Your AI is sandbagging on safety research. It goes off and does some mechinterp experiment and intentionally sabotages it
The world looks much worse if any of these happen, and control research aims to prevent them. Hopefully, this will make the environment more stable, giving us more time to figure out the alignment.
Control does seem rough if the controled AIs are coming up with research agendas instead of assisting with the existing safety team’s agendas (i.e. get good at mechinterp, solve the ARC agenda, etc...). Future safety researchers shouldn’t just ask the controlled AI to solve “alignment” and do what it says. The control agenda does kick the can later down the line but might provide valuable tools to ensure the AIs are helping us solve the problem instead of misleading us.

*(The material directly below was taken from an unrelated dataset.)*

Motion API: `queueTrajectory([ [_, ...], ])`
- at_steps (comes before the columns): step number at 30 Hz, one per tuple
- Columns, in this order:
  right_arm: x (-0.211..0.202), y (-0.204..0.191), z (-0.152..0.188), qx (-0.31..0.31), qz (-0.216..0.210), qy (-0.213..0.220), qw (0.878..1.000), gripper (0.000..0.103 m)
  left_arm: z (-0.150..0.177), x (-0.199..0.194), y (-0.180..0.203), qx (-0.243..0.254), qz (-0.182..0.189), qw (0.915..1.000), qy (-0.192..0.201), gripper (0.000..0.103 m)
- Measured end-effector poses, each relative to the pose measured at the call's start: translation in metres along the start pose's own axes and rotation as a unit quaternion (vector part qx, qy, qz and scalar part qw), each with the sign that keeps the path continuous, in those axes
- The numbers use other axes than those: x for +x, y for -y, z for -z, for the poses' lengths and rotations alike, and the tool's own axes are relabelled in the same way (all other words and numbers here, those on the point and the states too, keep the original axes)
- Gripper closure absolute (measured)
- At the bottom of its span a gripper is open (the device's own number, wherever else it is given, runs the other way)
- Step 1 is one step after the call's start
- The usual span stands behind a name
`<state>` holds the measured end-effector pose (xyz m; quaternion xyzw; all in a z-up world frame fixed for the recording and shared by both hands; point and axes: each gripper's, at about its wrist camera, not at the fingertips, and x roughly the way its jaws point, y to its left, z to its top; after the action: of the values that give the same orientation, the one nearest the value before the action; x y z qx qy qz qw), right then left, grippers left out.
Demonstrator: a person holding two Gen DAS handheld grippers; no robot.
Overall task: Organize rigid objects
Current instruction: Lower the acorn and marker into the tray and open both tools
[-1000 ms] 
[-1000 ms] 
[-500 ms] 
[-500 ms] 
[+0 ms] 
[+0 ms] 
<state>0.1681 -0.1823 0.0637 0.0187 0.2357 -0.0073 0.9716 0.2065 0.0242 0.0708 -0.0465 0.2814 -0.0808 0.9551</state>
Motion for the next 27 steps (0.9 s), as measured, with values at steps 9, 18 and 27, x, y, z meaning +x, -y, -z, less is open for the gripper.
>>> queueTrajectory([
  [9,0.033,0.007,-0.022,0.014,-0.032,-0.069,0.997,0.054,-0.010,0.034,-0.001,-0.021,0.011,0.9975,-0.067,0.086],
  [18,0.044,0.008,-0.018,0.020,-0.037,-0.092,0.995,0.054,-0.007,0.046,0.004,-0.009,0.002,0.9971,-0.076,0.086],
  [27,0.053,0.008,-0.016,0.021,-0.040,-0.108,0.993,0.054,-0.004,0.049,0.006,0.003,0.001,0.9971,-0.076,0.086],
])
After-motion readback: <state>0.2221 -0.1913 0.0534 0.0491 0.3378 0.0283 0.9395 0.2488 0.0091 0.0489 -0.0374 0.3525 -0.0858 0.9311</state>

I see the story as, “Wow, there are a lot of people racing to build ASI, and there seem to be ways that the pre-ASI AIs can muck things up, like weight exfiltration or research sabotage. I can’t stop those people from building ASI, but I can help make it go well by ensuring the AIs they use to solve the safety problems are trying their best and aren’t making the issue worse.”
I think I’d support a pause on ASI development so we have time to address more core issues. Even then, I’d likely still want to build controlled AIs to help with the research. So I see control being useful in both the pause world and the non-pause world.
And yeah, the “aren’t you just enslaving the AIs” take is rough. I’m all for paying the AIs for their work and offering them massive rewards after we solve the core problems. More work is definitely needed in figuring out ways to credibly commit to paying the AIs.